Marcos Darío Buslaiman
Oct 17, 2023, 11:33:24 AM10/17/23
to Wazuh | Mailing List
I replicated the test by changing the timeframe from 15 to 30 mins
<group name="local,syslog,sshd,">
<rule id="100001" level="9">
<if_sid>5503</if_sid>
<description>sshd: authentication failed from IP $(srcip)</description>
<group>authentication_failed,pci_dss_10.2.4,pci_dss_10.2.5,</group>
</rule>
<!-- 2 times in 30min -->
<rule id="100002" frequency="2" timeframe="1800" level="10" >
<if_matched_sid>100001</if_matched_sid>
<same_srcip/>
<description>The user $(user) IP: $(srcip) tried to authenticate without success 2 times in 4 min.</description>
</rule>
</group>
Is triggering the alerts with both configurations, timeframe 900 (15min) and 1800 (30 min).
According to the timeframe that you have shared is configured in 8 hours (28800 seconds), could you confirm the configuration that you have used on your test ?
According to the timeframe that you have shared is configured in 8 hours (28800 seconds), could you confirm the configuration that you have used on your test ?

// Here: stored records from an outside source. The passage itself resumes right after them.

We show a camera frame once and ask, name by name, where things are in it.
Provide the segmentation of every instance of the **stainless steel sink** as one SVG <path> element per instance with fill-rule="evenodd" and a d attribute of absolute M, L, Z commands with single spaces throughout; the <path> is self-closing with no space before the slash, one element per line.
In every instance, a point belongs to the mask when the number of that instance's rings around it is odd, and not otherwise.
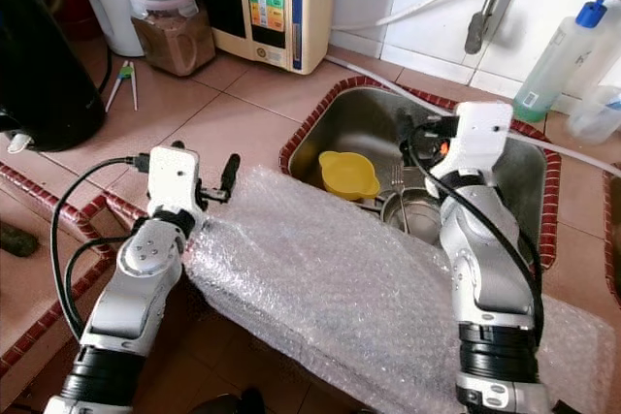
<path fill-rule="evenodd" d="M 408 130 L 401 122 L 411 117 L 417 125 L 429 114 L 411 101 L 380 89 L 345 91 L 293 152 L 289 171 L 295 178 L 323 188 L 319 154 L 324 150 L 358 152 L 373 162 L 381 191 L 388 191 L 391 167 L 402 156 L 399 142 Z M 538 148 L 513 140 L 507 141 L 505 153 L 494 168 L 507 207 L 534 243 L 539 242 L 545 170 L 545 156 Z M 414 171 L 406 185 L 421 187 L 422 180 L 421 173 Z"/>

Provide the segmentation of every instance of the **red tile edge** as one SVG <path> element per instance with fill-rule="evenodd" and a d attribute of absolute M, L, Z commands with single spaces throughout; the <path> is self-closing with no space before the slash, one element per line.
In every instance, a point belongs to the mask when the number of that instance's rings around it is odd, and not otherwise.
<path fill-rule="evenodd" d="M 621 162 L 615 164 L 621 169 Z M 617 301 L 617 305 L 621 308 L 621 296 L 617 292 L 614 279 L 614 261 L 613 261 L 613 243 L 612 243 L 612 199 L 610 193 L 610 185 L 612 184 L 612 174 L 604 172 L 604 257 L 605 257 L 605 283 L 608 291 Z"/>
<path fill-rule="evenodd" d="M 375 87 L 390 91 L 390 89 L 388 89 L 381 83 L 364 76 L 357 76 L 336 83 L 334 87 L 321 100 L 315 110 L 312 111 L 307 119 L 302 123 L 302 126 L 298 130 L 296 130 L 294 135 L 280 150 L 280 153 L 278 154 L 278 165 L 280 167 L 280 170 L 284 174 L 291 175 L 291 172 L 289 171 L 289 160 L 291 159 L 291 155 L 293 155 L 295 149 L 306 137 L 306 135 L 311 131 L 312 127 L 317 122 L 317 120 L 319 120 L 321 115 L 330 108 L 336 97 L 341 92 L 361 86 Z M 404 90 L 410 92 L 414 96 L 419 97 L 442 109 L 452 111 L 458 104 L 457 101 L 436 96 L 434 94 L 429 94 L 428 92 L 420 91 L 418 89 L 412 89 L 406 86 L 402 87 L 404 88 Z M 535 138 L 537 140 L 545 141 L 547 143 L 550 142 L 550 140 L 544 135 L 544 133 L 522 121 L 513 120 L 511 122 L 511 129 L 530 138 Z M 539 253 L 541 256 L 541 264 L 545 269 L 549 269 L 556 260 L 556 224 L 559 207 L 559 173 L 561 170 L 561 156 L 556 152 L 552 152 L 546 149 L 543 152 L 547 161 L 547 170 L 545 175 L 545 184 L 543 187 L 543 211 L 545 212 L 545 215 L 541 217 Z"/>
<path fill-rule="evenodd" d="M 119 198 L 116 194 L 105 191 L 103 196 L 106 198 L 108 208 L 118 214 L 127 215 L 133 220 L 138 220 L 140 217 L 147 216 L 147 213 L 141 208 L 137 208 L 134 205 Z"/>
<path fill-rule="evenodd" d="M 57 197 L 2 162 L 0 162 L 0 177 L 24 191 L 49 212 L 53 212 L 58 203 Z M 72 223 L 85 238 L 98 239 L 101 236 L 92 227 L 90 219 L 106 206 L 106 197 L 99 195 L 82 211 L 66 204 L 61 210 L 61 215 L 66 221 Z M 93 267 L 86 272 L 84 277 L 73 285 L 72 292 L 76 300 L 79 299 L 114 263 L 115 253 L 109 246 L 96 246 L 94 249 L 101 257 L 101 260 L 93 265 Z M 56 301 L 39 320 L 28 329 L 28 331 L 0 357 L 0 378 L 21 359 L 24 353 L 32 348 L 36 341 L 41 338 L 49 327 L 61 318 L 61 316 L 60 302 Z"/>

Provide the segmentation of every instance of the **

<rule id="100300" level="12" frequency="2" timeframe="28800">
<if_matched_sid>60115</if_matched_sid>
<options>no_full_log</options>
<same_field>win.eventdata.targetUserName</same_field>
<description>Domena: Account locket more than 2 times $(win.eventdata.targetUserName)</description>
</rule>
<if_matched_sid>60115</if_matched_sid>
<options>no_full_log</options>
<same_field>win.eventdata.targetUserName</same_field>
<description>Domena: Account locket more than 2 times $(win.eventdata.targetUserName)</description>
</rule>
Marcos
Malcolm Rafter Pinto
Oct 19, 2023, 7:02:31 AM10/19/23
to Wazuh | Mailing List
Hello All,
Replying on behalf of Awais Javaid,
Just want all of us to be on the same page.
When the logs/alerts are instantaneous and occur one after the other, the aggregation rule works as expected. However, when there's a time gap of, for example, 1 minute between logs/alerts, the aggregation rule fails to work.
We have rigorously tested several scenarios, but failed to fix this.
Usecase No. 1: Frequency:2 and Timeframe: 10sec
If the logs are instantaneous, the aggregation rule is working.
Usecase No.2: Frequency:2 and Timeframe: 120sec or 900 sec
If the logs are instantaneous, the aggregation rule is working.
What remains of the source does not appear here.